[[ DATA, beginning ]]

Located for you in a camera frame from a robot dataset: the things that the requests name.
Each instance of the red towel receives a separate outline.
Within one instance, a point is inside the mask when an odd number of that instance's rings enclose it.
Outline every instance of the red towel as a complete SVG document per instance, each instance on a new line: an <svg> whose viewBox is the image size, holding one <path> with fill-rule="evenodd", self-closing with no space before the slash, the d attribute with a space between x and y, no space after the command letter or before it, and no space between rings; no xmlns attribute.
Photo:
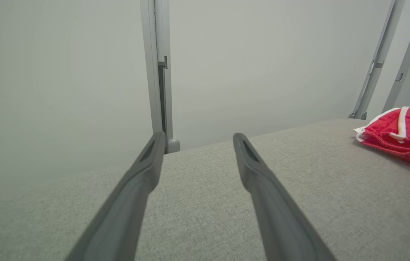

[[ DATA, end ]]

Your job is to transcribe the records exactly and in full. Pictures are not part of the copy.

» ANSWER FOR THIS EXERCISE:
Located for you in a camera frame from a robot dataset: the things that the requests name.
Each instance of the red towel receives a separate outline.
Within one instance, a point is inside the mask when an odd number of that instance's rings enclose it.
Outline every instance of the red towel as a complete SVG document per instance, each instance on a new line: an <svg> whose viewBox is the image size, holding one <path> with fill-rule="evenodd", self-closing with no space before the slash, the d attribute with a space between x and y, no space after the command letter or before it, and no space between rings; no xmlns attribute.
Photo:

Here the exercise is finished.